What you will do
How many lines in the material below contain the word "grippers"? Write only the number.
━━━ Given information
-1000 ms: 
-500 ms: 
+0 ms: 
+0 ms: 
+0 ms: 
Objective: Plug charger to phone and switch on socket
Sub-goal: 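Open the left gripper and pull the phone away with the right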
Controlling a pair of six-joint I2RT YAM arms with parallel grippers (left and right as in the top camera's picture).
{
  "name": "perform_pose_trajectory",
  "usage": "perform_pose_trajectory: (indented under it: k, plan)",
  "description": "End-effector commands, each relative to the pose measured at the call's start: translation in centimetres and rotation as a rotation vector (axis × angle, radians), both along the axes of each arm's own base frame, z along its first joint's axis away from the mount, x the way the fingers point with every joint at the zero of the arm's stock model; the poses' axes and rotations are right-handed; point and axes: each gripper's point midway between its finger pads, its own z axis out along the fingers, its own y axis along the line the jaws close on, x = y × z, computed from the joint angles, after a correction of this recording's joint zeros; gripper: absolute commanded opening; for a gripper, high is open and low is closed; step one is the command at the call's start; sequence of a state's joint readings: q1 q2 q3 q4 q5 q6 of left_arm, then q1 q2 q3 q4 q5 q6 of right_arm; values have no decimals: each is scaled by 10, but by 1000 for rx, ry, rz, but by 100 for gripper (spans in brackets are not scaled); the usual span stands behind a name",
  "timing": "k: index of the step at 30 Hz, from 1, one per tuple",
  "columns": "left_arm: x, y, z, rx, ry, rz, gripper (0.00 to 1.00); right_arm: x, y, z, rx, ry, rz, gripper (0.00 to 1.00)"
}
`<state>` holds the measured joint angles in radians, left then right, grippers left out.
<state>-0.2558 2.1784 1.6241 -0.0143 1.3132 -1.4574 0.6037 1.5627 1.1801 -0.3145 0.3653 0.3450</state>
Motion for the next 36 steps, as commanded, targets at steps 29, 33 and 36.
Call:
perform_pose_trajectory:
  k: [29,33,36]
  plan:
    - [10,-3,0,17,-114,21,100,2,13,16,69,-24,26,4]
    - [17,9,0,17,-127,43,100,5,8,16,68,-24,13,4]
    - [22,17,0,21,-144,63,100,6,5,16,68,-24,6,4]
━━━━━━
Output for this task
2